Start of Material provided
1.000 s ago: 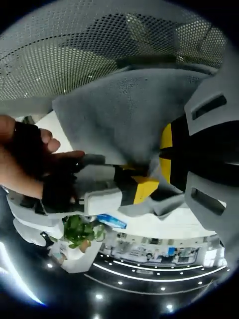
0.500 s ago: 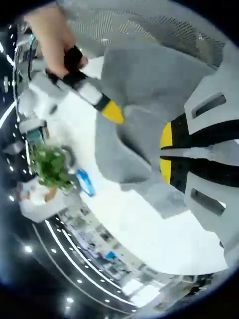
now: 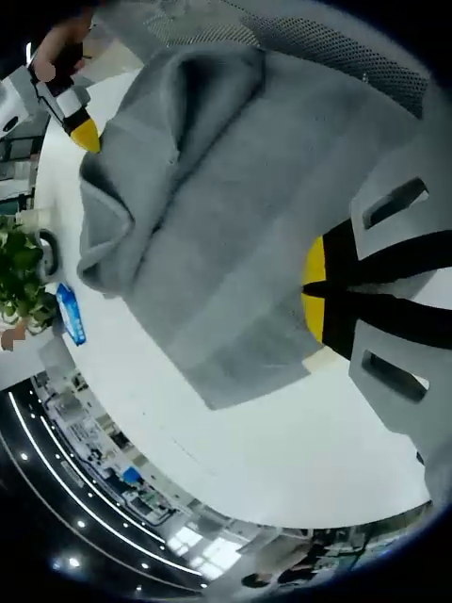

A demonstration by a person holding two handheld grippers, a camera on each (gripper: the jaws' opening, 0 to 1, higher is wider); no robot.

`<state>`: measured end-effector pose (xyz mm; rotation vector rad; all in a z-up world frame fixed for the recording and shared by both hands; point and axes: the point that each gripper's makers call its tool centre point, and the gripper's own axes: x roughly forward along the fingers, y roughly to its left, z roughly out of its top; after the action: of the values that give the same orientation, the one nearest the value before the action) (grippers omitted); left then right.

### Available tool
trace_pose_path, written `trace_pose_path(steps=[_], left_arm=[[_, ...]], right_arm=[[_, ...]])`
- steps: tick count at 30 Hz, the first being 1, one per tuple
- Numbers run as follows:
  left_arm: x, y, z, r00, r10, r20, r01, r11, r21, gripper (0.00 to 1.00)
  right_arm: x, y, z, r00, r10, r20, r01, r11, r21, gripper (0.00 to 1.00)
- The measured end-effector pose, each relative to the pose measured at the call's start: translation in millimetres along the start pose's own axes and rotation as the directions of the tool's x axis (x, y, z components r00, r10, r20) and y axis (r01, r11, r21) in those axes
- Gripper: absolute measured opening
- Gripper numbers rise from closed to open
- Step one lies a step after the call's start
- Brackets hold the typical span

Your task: Open the folded towel by lifting each exposed corner and separating the folded layers until the towel lies flat within the target outline without major curled edges

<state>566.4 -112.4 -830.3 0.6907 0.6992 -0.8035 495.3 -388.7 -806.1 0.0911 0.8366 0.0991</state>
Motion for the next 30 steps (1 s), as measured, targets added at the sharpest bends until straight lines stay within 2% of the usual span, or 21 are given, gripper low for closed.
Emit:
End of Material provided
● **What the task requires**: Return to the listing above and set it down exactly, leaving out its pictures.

● **Response area**:
1.000 s ago: 
0.500 s ago: 
now: 

A demonstration by a person holding two handheld grippers, a camera on each (gripper: the jaws' opening, 0 to 1, higher is wider); no robot.

`<state>`: measured end-effector pose (xyz mm; rotation vector rad; all in a z-up world frame fixed for the recording and shared by both hands; point and axes: the point that each gripper's makers call its tool centre point, and the gripper's own axes: x roughly forward along the fingers, y roughly to its left, z roughly out of its top; after the action: of the values that give the same orientation, the one nearest the value before the action) (grippers omitted); left then right.

### Available tool
trace_pose_path, written `trace_pose_path(steps=[_], left_arm=[[_, ...]], right_arm=[[_, ...]])`
- steps: tick count at 30 Hz, the first being 1, one per tuple
- Numbers run as follows:
  left_arm: x, y, z, r00, r10, r20, r01, r11, r21, gripper (0.00 to 1.00)
  right_arm: x, y, z, r00, r10, r20, r01, r11, r21, gripper (0.00 to 1.00)
- The measured end-effector pose, each relative to the pose measured at the call's start: translation in millimetres along the start pose's own axes and rotation as the directions of the tool's x axis (x, y, z components r00, r10, r20) and y axis (r01, r11, r21) in those axes
- Gripper: absolute measured opening
- Gripper numbers rise from closed to open
- Step one lies a step after the call's start
- Brackets hold the typical span

Your task: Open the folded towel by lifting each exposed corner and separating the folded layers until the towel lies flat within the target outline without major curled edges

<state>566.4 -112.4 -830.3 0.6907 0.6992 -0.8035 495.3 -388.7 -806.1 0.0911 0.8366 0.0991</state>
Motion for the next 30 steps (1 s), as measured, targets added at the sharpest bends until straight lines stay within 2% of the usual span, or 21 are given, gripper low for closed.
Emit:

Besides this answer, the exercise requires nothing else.